15
   

Should we Still Celebrate Columbus Day?

 
 
snood
 
  2  
Reply Mon 12 Oct, 2015 12:03 pm
@Ragman,
Ragman wrote:

Forgive me if this was stated in one of the previous posts, but didn't Columbus and/or his crew bring syphilis to North America or is this an urban myth? My understanding was that it was spreading across EU like wildfire before Columbus first journey so it was new and rampant in EU just prior to the first trip. As for cases in North America, it is unproven whether or not it existed to any degree in NA, but it clearly exploded in numbers of deaths once his 3 journeys were completed.


Everything I read said not that Columbus brought the disease TO North America, but that him and his crew likely brought it FROM the New World back to Europe..

https://en.wikipedia.org/wiki/History_of_syphilis

http://www.cbsnews.com/news/did-columbus-really-bring-syphilis-to-europe/

http://www.scientificamerican.com/article/case-closed-columbus/

Ragman
 
  1  
Reply Mon 12 Oct, 2015 01:06 pm
@snood,
I'll repeat what info I just researched ...just prior to Columbus first trip to the New World, syphilis outbreak was exploding all over parts of EU.

Two opposing theories exist about the timing of where it showed up first...one theory proposes that syphilis previously existed in Europe but went unrecognized. These are referred to as the "Columbian" and "pre-Columbian" hypotheses."

In late 2011, newly published evidence suggested that the Columbian hypothesis is the valid one.

One thing is for certain, the spread of numbers of syphilis deaths in North America changed greatly after Columbus came.
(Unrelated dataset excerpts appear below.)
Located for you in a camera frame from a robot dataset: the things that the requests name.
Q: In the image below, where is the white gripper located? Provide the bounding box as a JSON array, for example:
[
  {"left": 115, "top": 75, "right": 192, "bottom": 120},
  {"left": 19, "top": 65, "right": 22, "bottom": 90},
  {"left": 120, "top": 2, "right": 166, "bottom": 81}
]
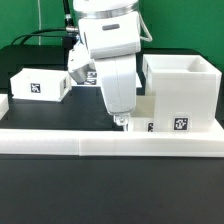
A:
[{"left": 95, "top": 54, "right": 136, "bottom": 132}]

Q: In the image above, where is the white front drawer tray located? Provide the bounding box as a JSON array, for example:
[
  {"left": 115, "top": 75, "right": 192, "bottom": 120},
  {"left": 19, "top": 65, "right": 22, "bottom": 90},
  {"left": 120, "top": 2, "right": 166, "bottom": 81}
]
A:
[{"left": 128, "top": 96, "right": 155, "bottom": 132}]

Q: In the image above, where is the white drawer tray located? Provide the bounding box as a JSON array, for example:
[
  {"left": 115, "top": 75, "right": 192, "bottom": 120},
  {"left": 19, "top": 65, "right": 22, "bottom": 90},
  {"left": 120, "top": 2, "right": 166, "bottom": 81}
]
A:
[
  {"left": 128, "top": 96, "right": 155, "bottom": 132},
  {"left": 10, "top": 68, "right": 71, "bottom": 102}
]

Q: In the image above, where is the white drawer cabinet box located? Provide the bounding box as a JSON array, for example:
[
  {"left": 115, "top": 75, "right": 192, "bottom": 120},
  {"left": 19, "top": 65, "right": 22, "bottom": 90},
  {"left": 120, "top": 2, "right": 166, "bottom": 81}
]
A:
[{"left": 142, "top": 54, "right": 222, "bottom": 132}]

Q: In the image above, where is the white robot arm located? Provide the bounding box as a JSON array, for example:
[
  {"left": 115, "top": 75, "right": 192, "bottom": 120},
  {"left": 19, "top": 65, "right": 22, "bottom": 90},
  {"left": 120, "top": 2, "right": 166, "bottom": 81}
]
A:
[{"left": 68, "top": 0, "right": 152, "bottom": 129}]

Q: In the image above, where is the white rear drawer tray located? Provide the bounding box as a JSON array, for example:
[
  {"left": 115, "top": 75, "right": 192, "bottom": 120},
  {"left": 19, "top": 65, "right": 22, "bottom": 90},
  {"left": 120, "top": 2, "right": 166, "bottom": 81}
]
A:
[{"left": 10, "top": 68, "right": 71, "bottom": 102}]

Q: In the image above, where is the white marker tag sheet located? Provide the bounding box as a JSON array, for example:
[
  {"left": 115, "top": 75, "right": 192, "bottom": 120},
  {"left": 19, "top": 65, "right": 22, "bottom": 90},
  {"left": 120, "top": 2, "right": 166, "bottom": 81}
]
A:
[{"left": 70, "top": 71, "right": 142, "bottom": 88}]

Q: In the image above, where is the black cable with connector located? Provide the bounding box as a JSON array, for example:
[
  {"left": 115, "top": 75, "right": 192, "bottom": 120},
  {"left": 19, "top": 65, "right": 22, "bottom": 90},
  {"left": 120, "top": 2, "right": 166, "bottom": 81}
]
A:
[{"left": 10, "top": 0, "right": 80, "bottom": 46}]

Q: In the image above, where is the white foam border frame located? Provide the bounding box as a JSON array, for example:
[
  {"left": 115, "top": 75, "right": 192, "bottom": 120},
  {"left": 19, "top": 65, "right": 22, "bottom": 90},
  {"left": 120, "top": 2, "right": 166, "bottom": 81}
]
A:
[{"left": 0, "top": 93, "right": 224, "bottom": 158}]
For whatever reason/s, maybe it was more easily detected due to greater familiarity. hard to say why it increased.

Didn't they have HMOs ?


{Edit: reading further there's a big debate here..but currently, the Columbian theory is the preferred one as for credibility}
0 Replies
 
Linkat
 
  1  
Reply Mon 12 Oct, 2015 01:48 pm
@snood,
I think so - it is a great chance for me to drive into work without traffic and get free parking on the street as the meters are not in effect.
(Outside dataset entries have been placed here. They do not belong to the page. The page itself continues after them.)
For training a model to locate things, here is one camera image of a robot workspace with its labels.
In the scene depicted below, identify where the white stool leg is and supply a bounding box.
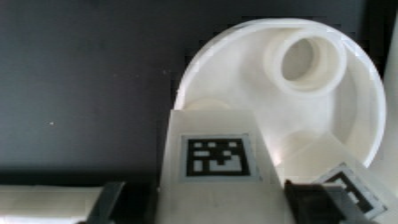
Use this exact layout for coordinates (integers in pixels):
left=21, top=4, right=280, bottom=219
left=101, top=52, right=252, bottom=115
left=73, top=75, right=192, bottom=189
left=154, top=110, right=295, bottom=224
left=275, top=133, right=398, bottom=224

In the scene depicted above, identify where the white round stool seat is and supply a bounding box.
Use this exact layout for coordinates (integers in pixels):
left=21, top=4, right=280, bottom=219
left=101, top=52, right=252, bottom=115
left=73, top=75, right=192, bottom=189
left=170, top=19, right=385, bottom=177

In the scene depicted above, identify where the white U-shaped wall fence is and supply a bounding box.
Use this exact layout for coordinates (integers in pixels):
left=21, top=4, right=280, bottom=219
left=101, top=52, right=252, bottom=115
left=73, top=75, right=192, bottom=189
left=0, top=0, right=398, bottom=224

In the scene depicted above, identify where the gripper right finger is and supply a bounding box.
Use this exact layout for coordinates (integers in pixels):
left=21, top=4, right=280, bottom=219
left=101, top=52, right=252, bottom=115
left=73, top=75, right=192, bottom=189
left=284, top=180, right=373, bottom=224

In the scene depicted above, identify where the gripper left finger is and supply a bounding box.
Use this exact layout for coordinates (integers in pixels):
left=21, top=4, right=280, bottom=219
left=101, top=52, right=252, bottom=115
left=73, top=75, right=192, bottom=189
left=76, top=182, right=124, bottom=224
Great day to work while everyone else is out shopping. I can use the extra vacation/holiday when everyone else is working.

To be honest - no one is celebrating Columbus - they are enjoying a three day weekend. Please do not take away a holiday.
ossobuco
 
  1  
Reply Mon 12 Oct, 2015 02:02 pm
@Linkat,
I'm fine with a holiday but I'd rather have it celebrate our native amerind tribal people.
0 Replies
 
snood
 
  1  
Reply Mon 12 Oct, 2015 02:11 pm
@Linkat,
Linkat wrote:

I think so - it is a great chance for me to drive into work without traffic and get free parking on the street as the meters are not in effect.

Great day to work while everyone else is out shopping. I can use the extra vacation/holiday when everyone else is working.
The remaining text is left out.